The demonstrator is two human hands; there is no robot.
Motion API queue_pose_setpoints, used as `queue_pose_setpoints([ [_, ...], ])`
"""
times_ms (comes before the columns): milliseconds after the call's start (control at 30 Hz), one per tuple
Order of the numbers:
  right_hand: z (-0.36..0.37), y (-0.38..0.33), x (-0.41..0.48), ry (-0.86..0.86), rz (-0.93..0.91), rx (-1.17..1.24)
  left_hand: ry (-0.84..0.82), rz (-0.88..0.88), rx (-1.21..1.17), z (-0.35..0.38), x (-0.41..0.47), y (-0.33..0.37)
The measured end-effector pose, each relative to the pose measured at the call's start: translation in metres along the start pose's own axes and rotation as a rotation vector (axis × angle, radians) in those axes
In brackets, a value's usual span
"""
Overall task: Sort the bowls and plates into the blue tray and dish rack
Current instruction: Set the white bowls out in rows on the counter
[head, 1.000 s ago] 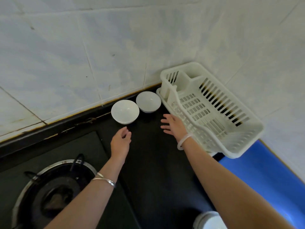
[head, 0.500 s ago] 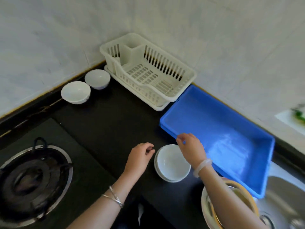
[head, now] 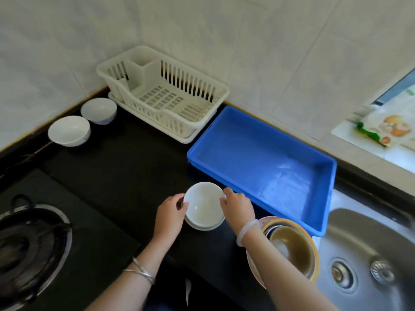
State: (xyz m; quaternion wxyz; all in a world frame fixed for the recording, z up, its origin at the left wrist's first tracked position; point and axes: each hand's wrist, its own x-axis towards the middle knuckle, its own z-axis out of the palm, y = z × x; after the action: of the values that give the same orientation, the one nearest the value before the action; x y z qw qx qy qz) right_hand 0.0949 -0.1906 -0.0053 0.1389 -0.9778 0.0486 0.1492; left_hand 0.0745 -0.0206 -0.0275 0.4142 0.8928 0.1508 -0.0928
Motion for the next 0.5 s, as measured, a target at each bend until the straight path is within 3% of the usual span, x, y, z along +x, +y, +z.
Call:
queue_pose_setpoints([
  [267,-0.007,0.011,-0.008,0.101,-0.103,0.231,0.007,-0.072,-0.08,-0.001,-0.001,0.005],
  [500,-0.026,0.027,-0.012,0.189,-0.024,0.388,0.03,-0.075,-0.039,-0.003,-0.001,0.012],
])
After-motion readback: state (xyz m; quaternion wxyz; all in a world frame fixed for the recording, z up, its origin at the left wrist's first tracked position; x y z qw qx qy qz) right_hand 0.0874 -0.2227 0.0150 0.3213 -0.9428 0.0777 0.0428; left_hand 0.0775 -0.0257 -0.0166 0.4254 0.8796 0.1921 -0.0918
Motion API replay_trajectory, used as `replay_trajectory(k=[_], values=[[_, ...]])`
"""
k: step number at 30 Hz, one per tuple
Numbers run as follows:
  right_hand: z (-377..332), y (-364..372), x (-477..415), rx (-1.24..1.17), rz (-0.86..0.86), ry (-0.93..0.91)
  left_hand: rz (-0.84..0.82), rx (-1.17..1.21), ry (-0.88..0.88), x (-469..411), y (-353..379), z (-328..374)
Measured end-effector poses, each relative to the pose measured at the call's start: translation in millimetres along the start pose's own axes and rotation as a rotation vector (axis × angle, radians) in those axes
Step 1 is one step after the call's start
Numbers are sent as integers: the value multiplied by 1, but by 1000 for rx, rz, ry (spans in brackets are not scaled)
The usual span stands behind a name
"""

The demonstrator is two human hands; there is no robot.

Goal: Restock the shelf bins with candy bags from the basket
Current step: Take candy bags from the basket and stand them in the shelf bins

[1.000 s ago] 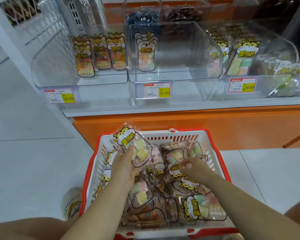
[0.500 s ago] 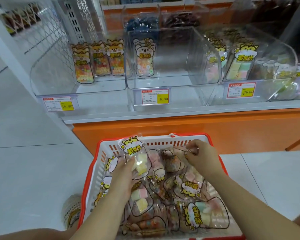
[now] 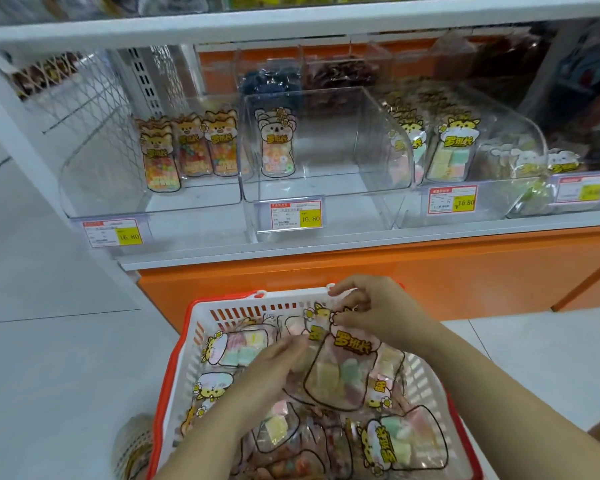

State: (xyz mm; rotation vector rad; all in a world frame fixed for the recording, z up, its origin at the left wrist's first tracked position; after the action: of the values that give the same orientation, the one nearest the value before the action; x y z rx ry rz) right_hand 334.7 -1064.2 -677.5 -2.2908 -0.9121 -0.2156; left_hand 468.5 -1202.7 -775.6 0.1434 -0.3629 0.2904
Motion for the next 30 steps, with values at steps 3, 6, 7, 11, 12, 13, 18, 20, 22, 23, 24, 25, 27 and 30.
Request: replay_trajectory(k=[3, 6, 7, 11, 12, 13, 18, 20, 22, 23, 24, 25, 27, 30], values=[[-1, 5, -1, -31, 16, -5, -163, -135, 60, 13, 24, 16], [-2, 6, -2, -12, 64, -33, -125, -274, 172, 21, 30, 33], [-3, 3, -2, -32, 104, -44, -105, -288, 205, 20, 29, 35], [0, -32, 2, -158, 313, 13, -2, -222, 281, 18, 32, 58], [3, -39, 3, -230, 283, 73, 25, -205, 317, 17, 34, 67], [5, -45, 3, -313, 202, 135, 50, -181, 359, 16, 36, 76], [-13, -58, 20, -396, -211, 125, 71, -168, 551, 3, 62, 130], [-24, -79, 22, -431, -160, 49, 78, -192, 627, -1, 77, 156], [-35, -106, 25, -449, -109, -13, 55, -246, 670, -10, 92, 182], [-40, -121, 27, -423, -75, -41, 50, -279, 697, -16, 99, 194], [-45, -136, 30, -384, -44, -83, 48, -315, 730, -22, 107, 208], [-49, -152, 33, -346, -14, -123, 42, -355, 759, -28, 115, 222], [-55, -182, 38, -298, 60, -181, 11, -405, 811, -42, 132, 246], [-54, -220, 29, -264, 226, -212, -15, -440, 868, -67, 162, 277]])
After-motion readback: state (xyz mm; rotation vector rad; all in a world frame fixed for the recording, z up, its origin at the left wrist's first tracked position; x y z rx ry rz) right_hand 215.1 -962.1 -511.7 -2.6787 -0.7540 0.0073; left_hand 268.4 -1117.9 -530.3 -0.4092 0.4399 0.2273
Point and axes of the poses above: each hand's wrist, its own x-axis away from the middle knuckle, its own y-axis out of the palm, z = x × y, the point moved 5 cm from there along -x, towards the middle knuckle, and after that the axes turned 14 degrees about y, right-handed, at the moved point
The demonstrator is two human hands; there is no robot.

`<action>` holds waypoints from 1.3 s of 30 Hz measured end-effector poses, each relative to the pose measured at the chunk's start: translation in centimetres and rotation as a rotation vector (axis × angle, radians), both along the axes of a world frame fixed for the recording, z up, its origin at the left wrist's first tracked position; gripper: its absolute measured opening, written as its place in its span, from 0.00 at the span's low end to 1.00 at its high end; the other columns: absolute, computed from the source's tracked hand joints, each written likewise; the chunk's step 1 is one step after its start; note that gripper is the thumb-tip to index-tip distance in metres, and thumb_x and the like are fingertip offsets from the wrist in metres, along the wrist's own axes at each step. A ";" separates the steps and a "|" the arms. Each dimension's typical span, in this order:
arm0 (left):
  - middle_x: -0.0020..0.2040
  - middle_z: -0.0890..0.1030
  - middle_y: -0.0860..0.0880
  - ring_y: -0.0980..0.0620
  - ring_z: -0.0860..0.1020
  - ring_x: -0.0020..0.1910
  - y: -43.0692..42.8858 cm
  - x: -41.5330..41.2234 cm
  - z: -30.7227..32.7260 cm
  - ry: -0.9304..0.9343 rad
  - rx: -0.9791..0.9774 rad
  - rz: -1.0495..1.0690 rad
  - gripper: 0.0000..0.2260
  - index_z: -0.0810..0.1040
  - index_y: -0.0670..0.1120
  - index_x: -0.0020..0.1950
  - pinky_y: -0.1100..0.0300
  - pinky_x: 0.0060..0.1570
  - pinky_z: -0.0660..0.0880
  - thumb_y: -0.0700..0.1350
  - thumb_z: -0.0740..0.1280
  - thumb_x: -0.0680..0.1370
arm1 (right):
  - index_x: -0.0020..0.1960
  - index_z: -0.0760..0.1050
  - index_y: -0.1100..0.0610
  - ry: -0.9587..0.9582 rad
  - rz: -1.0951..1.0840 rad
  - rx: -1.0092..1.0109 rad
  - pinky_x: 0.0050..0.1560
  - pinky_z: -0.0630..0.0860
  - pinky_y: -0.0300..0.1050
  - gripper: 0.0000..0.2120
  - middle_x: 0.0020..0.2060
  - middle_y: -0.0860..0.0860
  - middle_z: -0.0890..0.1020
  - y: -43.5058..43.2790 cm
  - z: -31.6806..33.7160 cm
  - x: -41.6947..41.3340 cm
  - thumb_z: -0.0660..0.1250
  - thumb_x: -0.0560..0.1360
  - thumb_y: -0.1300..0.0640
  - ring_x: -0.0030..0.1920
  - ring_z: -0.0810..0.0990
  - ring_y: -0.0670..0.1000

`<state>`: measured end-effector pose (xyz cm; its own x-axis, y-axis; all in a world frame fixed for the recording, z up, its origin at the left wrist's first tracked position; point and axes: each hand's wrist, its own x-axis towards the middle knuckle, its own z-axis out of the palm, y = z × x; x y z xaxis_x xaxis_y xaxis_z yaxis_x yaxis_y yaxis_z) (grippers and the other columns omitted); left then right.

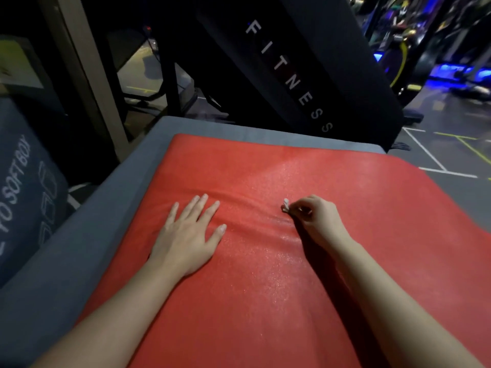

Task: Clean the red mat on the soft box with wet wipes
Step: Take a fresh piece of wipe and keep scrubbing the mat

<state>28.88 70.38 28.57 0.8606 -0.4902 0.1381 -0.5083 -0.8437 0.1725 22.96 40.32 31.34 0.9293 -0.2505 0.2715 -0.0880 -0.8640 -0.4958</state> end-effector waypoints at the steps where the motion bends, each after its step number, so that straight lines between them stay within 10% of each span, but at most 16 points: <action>1: 0.84 0.53 0.53 0.56 0.48 0.82 0.0 0.1 0.0 -0.007 -0.003 0.000 0.34 0.55 0.57 0.83 0.47 0.81 0.45 0.68 0.40 0.79 | 0.45 0.85 0.53 -0.010 0.000 -0.005 0.37 0.66 0.40 0.02 0.38 0.51 0.80 0.2 -0.1 0.0 0.74 0.74 0.56 0.38 0.78 0.52; 9: 0.83 0.56 0.52 0.55 0.51 0.82 0.1 0.6 -0.3 -0.040 0.000 0.000 0.33 0.57 0.56 0.83 0.47 0.81 0.47 0.68 0.43 0.80 | 0.45 0.85 0.47 0.408 0.155 -0.118 0.39 0.72 0.37 0.03 0.39 0.47 0.84 0.4 4.0 -3.7 0.73 0.73 0.52 0.41 0.82 0.47; 15: 0.83 0.56 0.52 0.55 0.51 0.82 -0.1 0.4 0.1 -0.019 0.028 0.015 0.36 0.58 0.56 0.82 0.47 0.80 0.47 0.69 0.40 0.77 | 0.42 0.84 0.54 0.147 -0.074 -0.003 0.37 0.66 0.41 0.10 0.37 0.53 0.84 2.8 3.0 -4.8 0.73 0.73 0.47 0.40 0.80 0.52; 21: 0.84 0.55 0.50 0.52 0.52 0.82 -0.1 -0.2 0.8 -0.011 0.031 0.003 0.33 0.55 0.57 0.83 0.45 0.80 0.49 0.68 0.44 0.80 | 0.45 0.84 0.49 0.455 0.118 0.015 0.33 0.68 0.34 0.07 0.37 0.48 0.83 4.7 4.6 -11.2 0.75 0.70 0.47 0.37 0.78 0.45; 28: 0.81 0.62 0.44 0.44 0.62 0.79 0.3 -1.9 1.5 -0.157 0.062 -0.002 0.26 0.58 0.61 0.82 0.40 0.76 0.58 0.62 0.49 0.84 | 0.46 0.84 0.55 0.139 0.083 -0.039 0.38 0.69 0.42 0.10 0.39 0.50 0.80 5.7 3.4 -10.1 0.72 0.74 0.49 0.40 0.78 0.51; 39: 0.71 0.76 0.42 0.39 0.76 0.68 2.9 -7.0 3.1 -0.112 0.074 0.114 0.24 0.70 0.50 0.77 0.45 0.66 0.70 0.58 0.54 0.84 | 0.46 0.84 0.44 0.425 0.295 -0.072 0.40 0.74 0.36 0.04 0.39 0.42 0.83 5.4 5.2 -18.4 0.72 0.72 0.49 0.40 0.79 0.40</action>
<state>21.89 73.33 31.65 0.8926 -0.4026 0.2031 -0.4209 -0.9054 0.0551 4.52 45.68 36.49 0.9894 0.0443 -0.1381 -0.0160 -0.9129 -0.4080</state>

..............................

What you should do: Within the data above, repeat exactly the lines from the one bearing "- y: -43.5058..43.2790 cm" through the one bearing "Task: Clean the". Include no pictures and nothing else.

Answer section:
  - y: -43.5058..43.2790 cm
  - z: -31.6806..33.7160 cm
  - x: -41.6947..41.3340 cm
  - thumb_z: -0.0660..0.1250
  - thumb_x: -0.0560..0.1360
  - thumb_y: -0.1300..0.0640
  - ring_x: -0.0030..0.1920
  - ring_z: -0.0810..0.0990
  - ring_y: -0.0670..0.1000

`<state>`: measured end-effector pose (xyz cm; its own x-axis, y-axis; all in a world frame fixed for the recording, z up, its origin at the left wrist's first tracked position; point and axes: each hand's wrist, its own x-axis towards the middle knuckle, its own z-axis out of the palm, y = z × x; x y z xaxis_x xaxis_y xaxis_z yaxis_x yaxis_y yaxis_z) (grippers and the other columns omitted); left then right.


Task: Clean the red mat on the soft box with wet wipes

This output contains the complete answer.